Oracle indexes tip

Filed under: TechNotes, Oracle, SQL — lars @ 05:41:51 am

I recently had the pleasure(?) of optimising a query in Oracle, and discovered that splitting the query into two parts, each returning part of the required results, and then creating indexes to optimise these seperately was a workable strategy.  in this case, the two query parts were much easier/more practical to optimise via indexes than the whole query, and Oracle's query engine is smart enough to use both indexes when executing the original un-split query.

In my case, I had a query that was structured like this:

select * from items
WHERE store_id = 12345
and
(
(
external_item_id = '67890' AND
(
(topcategory IS NULL AND secondcategory IS NULL
and thirdcategory is null and fourthcategory is null)
OR
(topcategory = 'CARS' AND secondcategory = 'SPORTS'
and thirdcategory = 'NISSAN' and fourthcategory = '350Z')
)
)
OR
(
topcategory = 'CARS' AND secondcategory = 'SPORTS' AND
(
(thirdcategory IS NULL AND fourthcategory IS NULL)
OR
(thirdcategory IS 'NISSAN' AND fourthcategory IS NULL)
OR
(thirdcategory IS NULL AND fourthcategory IS '350Z')
OR
(thirdcategory IS 'NISSAN' AND fourthcategory IS '350Z')
)
)
)

There was an existing index on the fields topcategory and secondcategory, but Oracle was performing a full table scan for the query because of all the ORs and the NULLs (Oracle doesn't include null values in it's indexes by default).  The table was quite large, and having to perform a full scan was expensive - the oracle 'explain plan' in SQL Developer showed a cost of around 722.

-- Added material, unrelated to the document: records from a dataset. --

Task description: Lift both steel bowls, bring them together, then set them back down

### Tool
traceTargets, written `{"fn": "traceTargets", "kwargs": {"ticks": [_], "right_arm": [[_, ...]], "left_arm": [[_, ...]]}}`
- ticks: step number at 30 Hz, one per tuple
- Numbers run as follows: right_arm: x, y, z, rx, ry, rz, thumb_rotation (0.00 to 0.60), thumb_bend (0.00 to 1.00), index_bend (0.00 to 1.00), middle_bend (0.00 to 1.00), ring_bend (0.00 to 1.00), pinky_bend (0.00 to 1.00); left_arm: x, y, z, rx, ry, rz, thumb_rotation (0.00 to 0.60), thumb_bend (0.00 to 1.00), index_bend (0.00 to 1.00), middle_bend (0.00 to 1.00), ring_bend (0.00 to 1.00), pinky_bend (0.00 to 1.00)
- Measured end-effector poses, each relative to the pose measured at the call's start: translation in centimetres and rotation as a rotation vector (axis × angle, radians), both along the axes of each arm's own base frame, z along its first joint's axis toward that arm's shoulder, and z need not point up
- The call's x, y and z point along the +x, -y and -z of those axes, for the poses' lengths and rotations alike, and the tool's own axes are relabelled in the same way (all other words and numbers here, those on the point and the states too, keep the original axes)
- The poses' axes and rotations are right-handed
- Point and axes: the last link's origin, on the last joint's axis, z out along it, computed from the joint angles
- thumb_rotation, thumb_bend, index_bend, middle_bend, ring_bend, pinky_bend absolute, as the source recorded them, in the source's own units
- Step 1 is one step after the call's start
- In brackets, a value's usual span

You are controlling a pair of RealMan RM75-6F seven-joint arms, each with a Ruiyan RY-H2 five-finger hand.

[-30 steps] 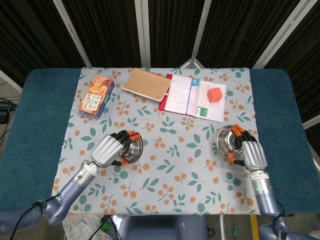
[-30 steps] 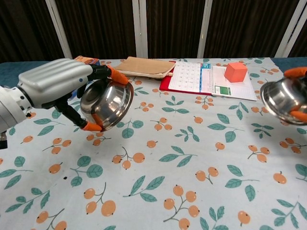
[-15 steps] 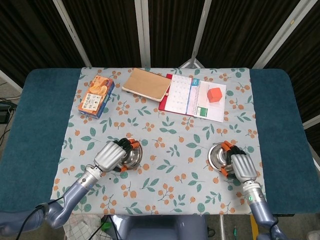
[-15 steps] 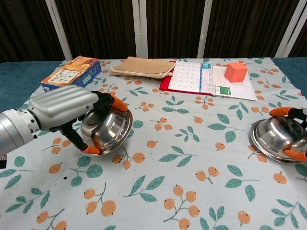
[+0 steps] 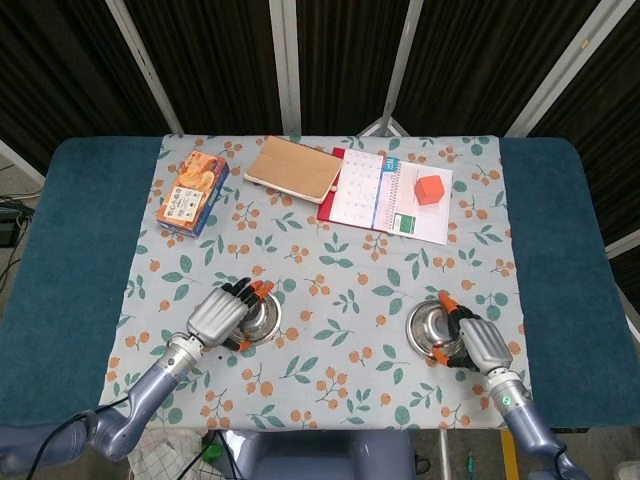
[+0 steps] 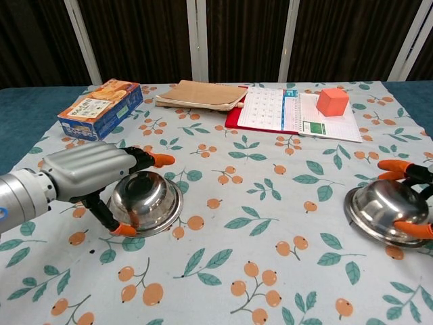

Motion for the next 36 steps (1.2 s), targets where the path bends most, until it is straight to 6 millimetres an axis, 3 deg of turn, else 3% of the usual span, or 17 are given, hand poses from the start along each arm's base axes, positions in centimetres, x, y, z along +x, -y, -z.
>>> {"fn": "traceTargets", "kwargs": {"ticks": [3, 11, 14, 16, 21, 25, 28, 32, 36], "right_arm": [[0.6, -0.2, -0.3, 0.035, 0.054, 0.023, 0.350, 0.49, 0.00, 0.00, 0.07, 0.19], [2.5, -1.0, -1.4, 0.058, 0.123, -0.009, 0.288, 0.48, 0.00, 0.00, 0.03, 0.17], [3.1, -1.3, -2.1, 0.046, 0.150, -0.023, 0.287, 0.47, 0.00, 0.00, 0.01, 0.17], [3.4, -1.4, -2.7, 0.020, 0.162, -0.044, 0.319, 0.47, 0.00, 0.00, 0.01, 0.17], [4.1, -1.6, -5.0, -0.103, 0.170, -0.131, 0.359, 0.47, 0.00, 0.00, 0.00, 0.14], [3.5, -1.4, -8.2, -0.318, 0.087, -0.243, 0.438, 0.47, 0.00, 0.00, 0.00, 0.08], [1.8, -2.3, -11.3, -0.529, -0.070, -0.317, 0.493, 0.47, 0.00, 0.00, 0.00, 0.07], [-1.5, -6.3, -14.9, -0.711, -0.294, -0.305, 0.516, 0.47, 0.00, 0.00, 0.00, 0.03], [-4.9, -10.9, -16.7, -0.706, -0.456, -0.220, 0.516, 0.47, 0.00, 0.00, 0.00, 0.01]], "left_arm": [[0.2, 0.0, -0.3, -0.001, 0.019, -0.008, 0.333, 0.03, 0.00, 0.00, 0.00, 0.28], [0.9, 0.1, -1.5, 0.024, 0.081, 0.009, 0.242, 0.03, 0.00, 0.00, 0.00, 0.22], [1.3, 0.2, -2.1, 0.031, 0.139, 0.014, 0.222, 0.03, 0.00, 0.00, 0.00, 0.20], [1.6, 0.3, -2.6, 0.035, 0.177, 0.018, 0.224, 0.04, 0.00, 0.01, 0.00, 0.20], [1.3, 1.1, -5.4, 0.074, 0.301, 0.041, 0.225, 0.06, 0.00, 0.00, 0.00, 0.18], [-1.9, 3.2, -8.3, 0.135, 0.299, 0.020, 0.240, 0.06, 0.00, 0.00, 0.00, 0.14], [-5.2, 5.9, -10.3, 0.184, 0.273, -0.033, 0.248, 0.06, 0.00, 0.00, 0.00, 0.12], [-9.1, 10.3, -13.2, 0.282, 0.242, -0.120, 0.260, 0.07, 0.00, 0.00, 0.00, 0.10], [-11.8, 13.1, -15.7, 0.352, 0.198, -0.211, 0.264, 0.07, 0.00, 0.00, 0.00, 0.10]]}}
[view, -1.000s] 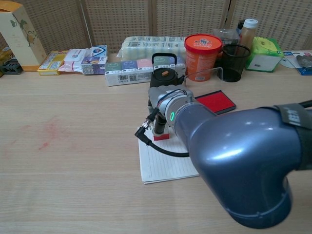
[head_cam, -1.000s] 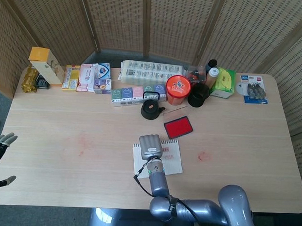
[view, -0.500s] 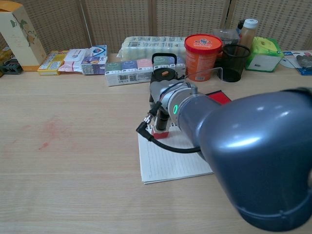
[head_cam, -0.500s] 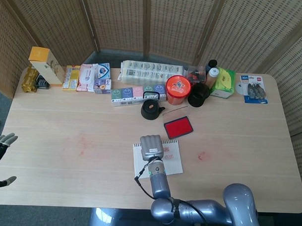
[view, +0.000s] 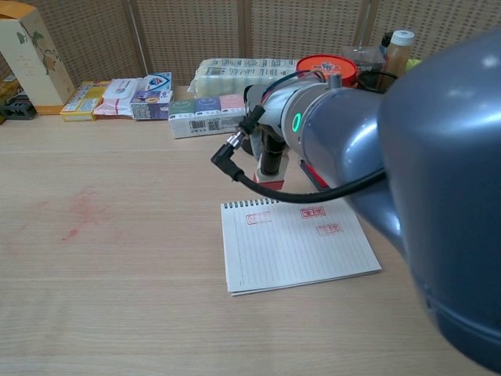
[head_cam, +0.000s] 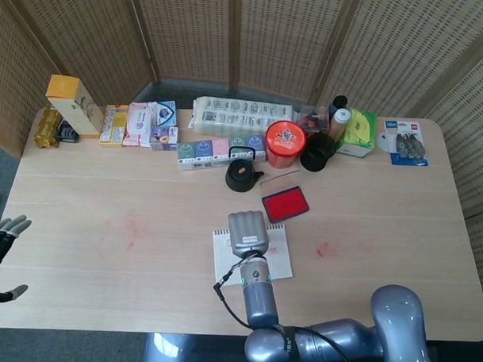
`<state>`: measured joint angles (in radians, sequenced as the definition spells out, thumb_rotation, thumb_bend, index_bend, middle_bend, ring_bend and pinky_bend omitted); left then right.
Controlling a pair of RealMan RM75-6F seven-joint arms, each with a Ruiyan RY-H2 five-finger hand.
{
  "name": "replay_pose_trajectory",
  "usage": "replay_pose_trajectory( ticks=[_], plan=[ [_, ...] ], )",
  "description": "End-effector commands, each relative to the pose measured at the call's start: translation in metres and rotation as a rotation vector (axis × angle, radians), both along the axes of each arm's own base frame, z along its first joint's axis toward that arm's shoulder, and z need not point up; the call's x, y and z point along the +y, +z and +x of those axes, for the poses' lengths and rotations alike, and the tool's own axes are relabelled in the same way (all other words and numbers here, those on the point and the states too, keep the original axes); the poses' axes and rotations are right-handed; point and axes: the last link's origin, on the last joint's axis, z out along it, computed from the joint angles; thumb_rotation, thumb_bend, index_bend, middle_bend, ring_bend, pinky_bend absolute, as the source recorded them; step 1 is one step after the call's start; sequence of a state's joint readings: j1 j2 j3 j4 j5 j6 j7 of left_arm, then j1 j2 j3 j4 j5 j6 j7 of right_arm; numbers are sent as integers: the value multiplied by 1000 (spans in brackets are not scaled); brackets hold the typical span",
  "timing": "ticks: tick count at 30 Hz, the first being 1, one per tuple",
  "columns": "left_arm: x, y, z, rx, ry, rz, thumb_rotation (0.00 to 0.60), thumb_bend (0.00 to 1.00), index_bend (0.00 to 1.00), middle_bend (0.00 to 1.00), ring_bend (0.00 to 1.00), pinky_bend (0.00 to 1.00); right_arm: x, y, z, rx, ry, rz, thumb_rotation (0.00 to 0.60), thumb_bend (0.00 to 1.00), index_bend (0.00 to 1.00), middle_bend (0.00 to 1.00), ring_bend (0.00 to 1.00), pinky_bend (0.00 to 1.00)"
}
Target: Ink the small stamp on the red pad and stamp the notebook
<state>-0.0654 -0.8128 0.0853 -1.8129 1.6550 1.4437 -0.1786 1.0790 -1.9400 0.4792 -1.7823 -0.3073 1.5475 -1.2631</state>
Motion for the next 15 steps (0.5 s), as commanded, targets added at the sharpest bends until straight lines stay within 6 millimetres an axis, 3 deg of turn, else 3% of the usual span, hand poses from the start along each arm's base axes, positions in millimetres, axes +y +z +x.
replay_pose_trajectory(
  ticks=[1,15],
  plan=[
    [0,-1,0,1,-1,-1,600,1,0,0,0,3,5,-3,-6,18,-7,10,600,477,630,946,1000,1000],
    [0,0,-1,1,4,2,600,0,0,0,0,3,13,-34,-17,28,-31,62,600,477,631,946,1000,1000]
  ],
)
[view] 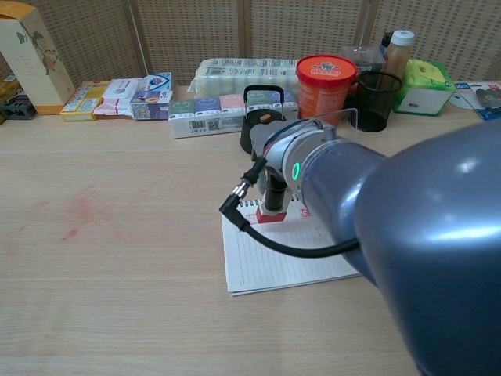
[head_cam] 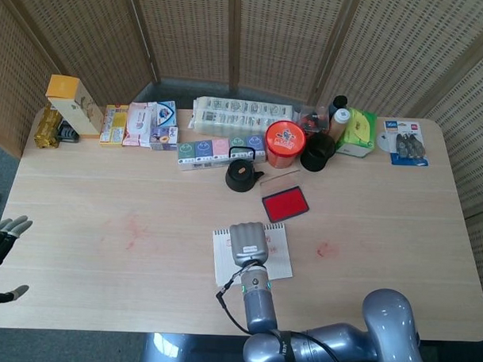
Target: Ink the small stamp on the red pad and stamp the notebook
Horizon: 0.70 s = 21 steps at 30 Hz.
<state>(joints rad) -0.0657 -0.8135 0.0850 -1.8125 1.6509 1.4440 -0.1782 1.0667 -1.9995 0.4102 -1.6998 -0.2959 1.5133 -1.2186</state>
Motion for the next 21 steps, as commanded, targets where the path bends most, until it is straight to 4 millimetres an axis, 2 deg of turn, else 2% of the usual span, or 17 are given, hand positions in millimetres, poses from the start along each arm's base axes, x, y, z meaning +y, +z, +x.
replay_pose_trajectory(
  ticks=[1,21],
  plan=[
    [0,0,0,0,1,-1,600,0,0,0,0,3,1,-7,-2,5,-8,10,600,477,631,946,1000,1000],
    [1,-1,-1,1,7,0,600,0,0,0,0,3,-3,-25,-18,5,-50,35,600,476,630,946,1000,1000]
  ],
)
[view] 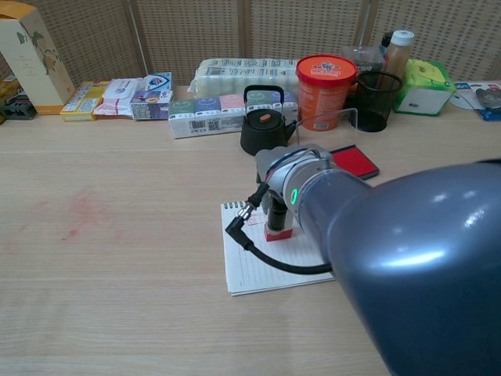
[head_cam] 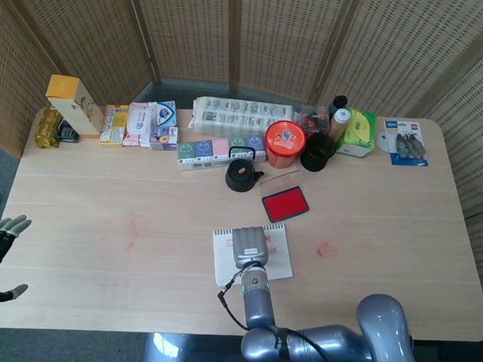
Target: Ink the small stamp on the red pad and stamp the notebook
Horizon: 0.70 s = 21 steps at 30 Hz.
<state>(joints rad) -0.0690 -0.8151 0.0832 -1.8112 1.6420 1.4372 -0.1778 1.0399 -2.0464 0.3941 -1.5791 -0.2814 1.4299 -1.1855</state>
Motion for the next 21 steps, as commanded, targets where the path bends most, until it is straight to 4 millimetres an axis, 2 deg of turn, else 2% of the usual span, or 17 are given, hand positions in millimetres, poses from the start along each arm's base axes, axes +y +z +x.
replay_pose_trajectory(
  ticks=[1,21],
  plan=[
    [0,0,0,0,1,-1,600,0,0,0,0,3,0,-3,-3,-3,-4,5,600,476,631,946,1000,1000],
    [1,-1,-1,2,7,-4,600,0,0,0,0,3,-5,-11,-16,-14,-30,15,600,476,631,946,1000,1000]
  ],
)
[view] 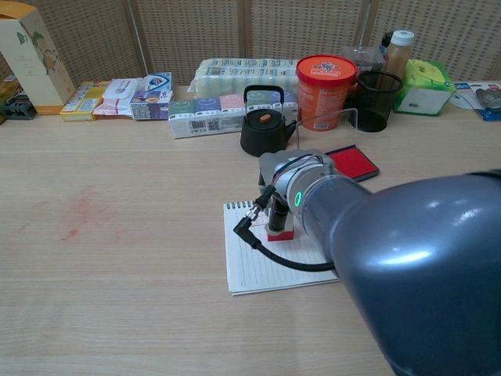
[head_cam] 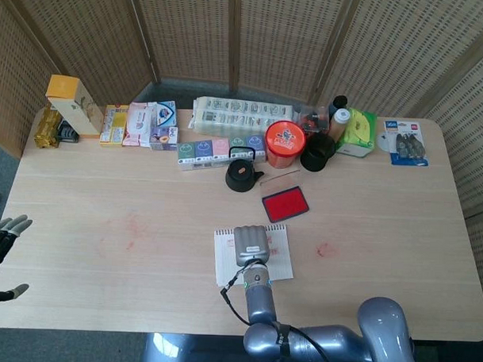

At first I thought there would be no way to force it to use an index.  I tried creating an index for store_id but it was not used because this column did not contain enough unique values.  I then found it helped conceptially to break the query into two subqueries, eg:

select * from items
    WHERE store_id = 12345 and external_item_id = '67890' AND
        (
            (topcategory IS NULL AND secondcategory IS NULL and
            thirdcategory is null and fourthcategory is null)
            OR
            (topcategory = 'CARS' AND secondcategory = 'SPORTS' and
            thirdcategory = 'NISSAN' and fourthcategory '350Z')
        )

and also:

select * from items
    WHERE store_id = 12345 and topcategory = 'CARS' AND secondcategory = 'SPORTS' AND
        (
            (thirdcategory IS NULL AND fourthcategory IS NULL)
            OR
            (thirdcategory IS 'NISSAN' AND fourthcategory IS NULL)
            OR
            (thirdcategory IS NULL AND fourthcategory IS '350Z')
            OR
            (thirdcategory IS 'NISSAN' AND fourthcategory IS '350Z')
        )

The second of these queries was already optimised by the existing index on topcategory and secondcategory.  To optimise the first query, I could add an index that encompassed both store_id and external_item_id.

Initially, I thought I would then restructure my SQL to use these two new queries as seperate sub-selects or in a UNION, then each of them would be able to utilise it's own indexes for faster execution.  But - it appears Oracle is smart enough to do this on it's own.  As soon as I created the index on store_id and external_item_id, the original/unchanged query cost came down from 722 to 14 by using my new index.  Yay!